[EXERCISE DETAILS] Whenever a line in the data contains "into", show that line.

◆ ◆ ◆ ◆ ◆

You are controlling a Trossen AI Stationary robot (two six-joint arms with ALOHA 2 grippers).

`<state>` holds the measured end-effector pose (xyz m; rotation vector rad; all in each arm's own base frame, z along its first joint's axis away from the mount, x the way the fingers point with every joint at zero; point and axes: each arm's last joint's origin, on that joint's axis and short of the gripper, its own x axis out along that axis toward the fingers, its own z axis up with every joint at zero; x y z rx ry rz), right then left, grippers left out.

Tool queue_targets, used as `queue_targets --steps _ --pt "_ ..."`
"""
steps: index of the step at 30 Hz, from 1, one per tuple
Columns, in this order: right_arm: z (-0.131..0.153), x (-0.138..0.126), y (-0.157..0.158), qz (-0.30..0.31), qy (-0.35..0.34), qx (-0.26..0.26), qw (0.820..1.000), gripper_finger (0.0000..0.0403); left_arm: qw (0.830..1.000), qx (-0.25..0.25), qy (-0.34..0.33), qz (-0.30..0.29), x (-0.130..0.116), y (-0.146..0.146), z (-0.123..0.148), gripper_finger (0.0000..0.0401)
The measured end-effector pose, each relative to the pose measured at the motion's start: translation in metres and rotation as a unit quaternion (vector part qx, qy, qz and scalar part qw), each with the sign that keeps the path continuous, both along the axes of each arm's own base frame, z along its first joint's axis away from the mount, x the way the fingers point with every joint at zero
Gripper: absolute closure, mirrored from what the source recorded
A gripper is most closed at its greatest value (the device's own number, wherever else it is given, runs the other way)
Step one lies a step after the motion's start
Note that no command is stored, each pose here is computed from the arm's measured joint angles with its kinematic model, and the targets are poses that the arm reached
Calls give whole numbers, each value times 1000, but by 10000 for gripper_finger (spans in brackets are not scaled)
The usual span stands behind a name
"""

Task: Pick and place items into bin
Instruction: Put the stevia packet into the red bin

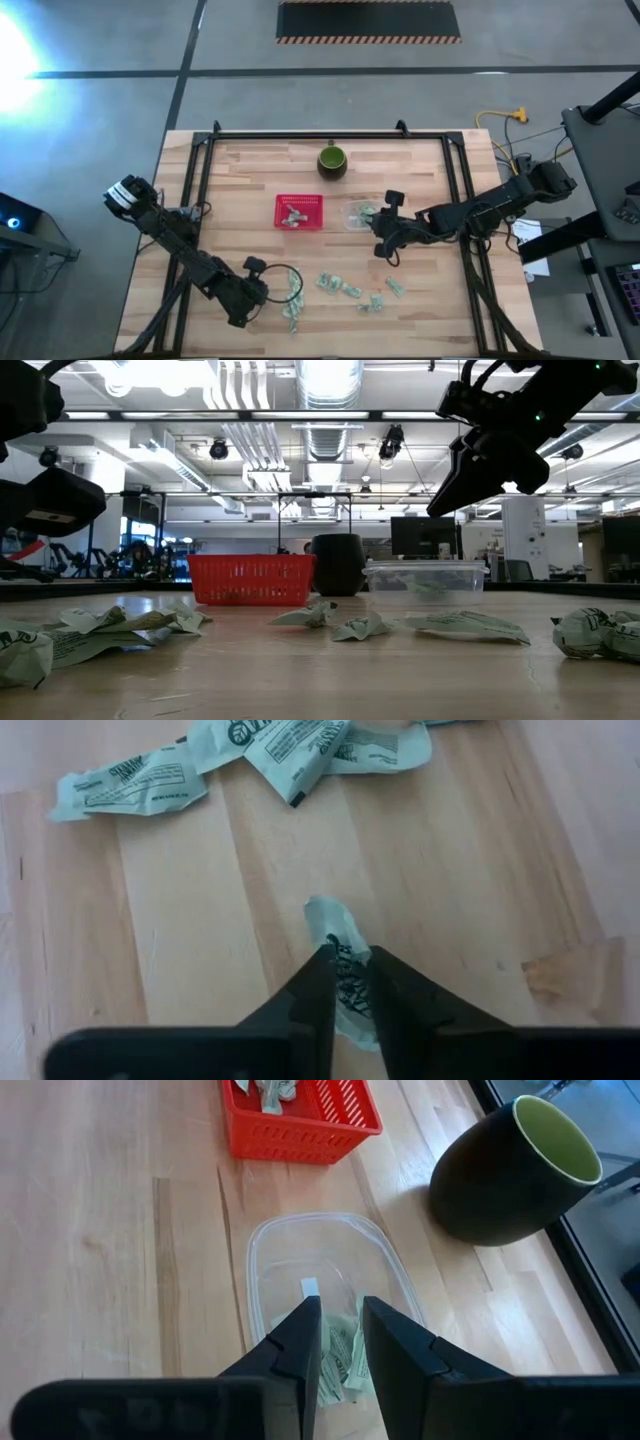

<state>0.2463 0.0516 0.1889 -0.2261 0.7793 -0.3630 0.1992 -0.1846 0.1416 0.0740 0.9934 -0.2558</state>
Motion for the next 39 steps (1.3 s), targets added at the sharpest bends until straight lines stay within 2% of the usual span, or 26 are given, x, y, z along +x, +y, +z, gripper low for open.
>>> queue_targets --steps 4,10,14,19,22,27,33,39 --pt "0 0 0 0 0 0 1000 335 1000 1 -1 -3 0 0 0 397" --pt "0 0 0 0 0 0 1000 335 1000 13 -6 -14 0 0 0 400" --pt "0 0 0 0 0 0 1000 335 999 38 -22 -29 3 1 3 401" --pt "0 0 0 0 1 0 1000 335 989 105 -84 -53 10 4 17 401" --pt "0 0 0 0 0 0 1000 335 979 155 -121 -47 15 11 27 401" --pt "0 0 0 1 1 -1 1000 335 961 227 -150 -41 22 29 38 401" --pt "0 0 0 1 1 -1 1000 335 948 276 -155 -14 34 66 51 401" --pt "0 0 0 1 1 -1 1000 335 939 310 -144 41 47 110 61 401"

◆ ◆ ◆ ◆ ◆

[ANSWER SPACE]
Task: Pick and place items into bin
Instruction: Put the stevia packet into the red bin

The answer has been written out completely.